AIM OF THE EXERCISE: Once you have read the listing, write it all out exactly.

══════

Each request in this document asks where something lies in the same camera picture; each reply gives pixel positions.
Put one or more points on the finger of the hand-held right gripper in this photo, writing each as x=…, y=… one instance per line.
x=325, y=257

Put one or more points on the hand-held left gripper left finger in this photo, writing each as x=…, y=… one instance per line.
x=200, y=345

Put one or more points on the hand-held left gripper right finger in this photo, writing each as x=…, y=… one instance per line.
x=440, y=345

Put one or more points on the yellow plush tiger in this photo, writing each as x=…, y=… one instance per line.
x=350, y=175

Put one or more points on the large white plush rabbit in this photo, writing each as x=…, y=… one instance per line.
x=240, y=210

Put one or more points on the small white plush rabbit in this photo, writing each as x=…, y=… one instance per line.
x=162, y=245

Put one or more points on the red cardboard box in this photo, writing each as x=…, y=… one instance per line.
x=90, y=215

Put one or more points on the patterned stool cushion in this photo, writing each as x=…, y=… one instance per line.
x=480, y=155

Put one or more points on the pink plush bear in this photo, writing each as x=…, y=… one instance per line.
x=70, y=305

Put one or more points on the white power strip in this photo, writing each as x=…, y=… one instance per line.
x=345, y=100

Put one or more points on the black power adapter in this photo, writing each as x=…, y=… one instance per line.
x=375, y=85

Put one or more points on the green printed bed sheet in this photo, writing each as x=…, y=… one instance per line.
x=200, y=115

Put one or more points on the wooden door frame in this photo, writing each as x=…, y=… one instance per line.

══════

EXERCISE ANSWER:
Each request in this document asks where something lies in the same camera picture; each reply gives pixel positions.
Put one or more points on the finger of the hand-held right gripper in this photo, writing each as x=…, y=… one instance per line.
x=325, y=257

Put one or more points on the hand-held left gripper left finger in this photo, writing each as x=…, y=… one instance per line.
x=200, y=345

Put one or more points on the hand-held left gripper right finger in this photo, writing each as x=…, y=… one instance per line.
x=440, y=345

Put one or more points on the yellow plush tiger in this photo, writing each as x=…, y=… one instance per line.
x=350, y=175

Put one or more points on the large white plush rabbit in this photo, writing each as x=…, y=… one instance per line.
x=240, y=210

Put one or more points on the small white plush rabbit in this photo, writing each as x=…, y=… one instance per line.
x=162, y=245

Put one or more points on the red cardboard box in this photo, writing each as x=…, y=… one instance per line.
x=90, y=215

Put one or more points on the patterned stool cushion in this photo, writing each as x=…, y=… one instance per line.
x=480, y=155

Put one or more points on the pink plush bear in this photo, writing each as x=…, y=… one instance per line.
x=70, y=305

Put one or more points on the white power strip in this photo, writing each as x=…, y=… one instance per line.
x=345, y=100

Put one or more points on the black power adapter in this photo, writing each as x=…, y=… one instance per line.
x=375, y=85

Put one or more points on the green printed bed sheet in this photo, writing each as x=…, y=… one instance per line.
x=200, y=115

Put one or more points on the wooden door frame in this photo, writing each as x=…, y=… one instance per line.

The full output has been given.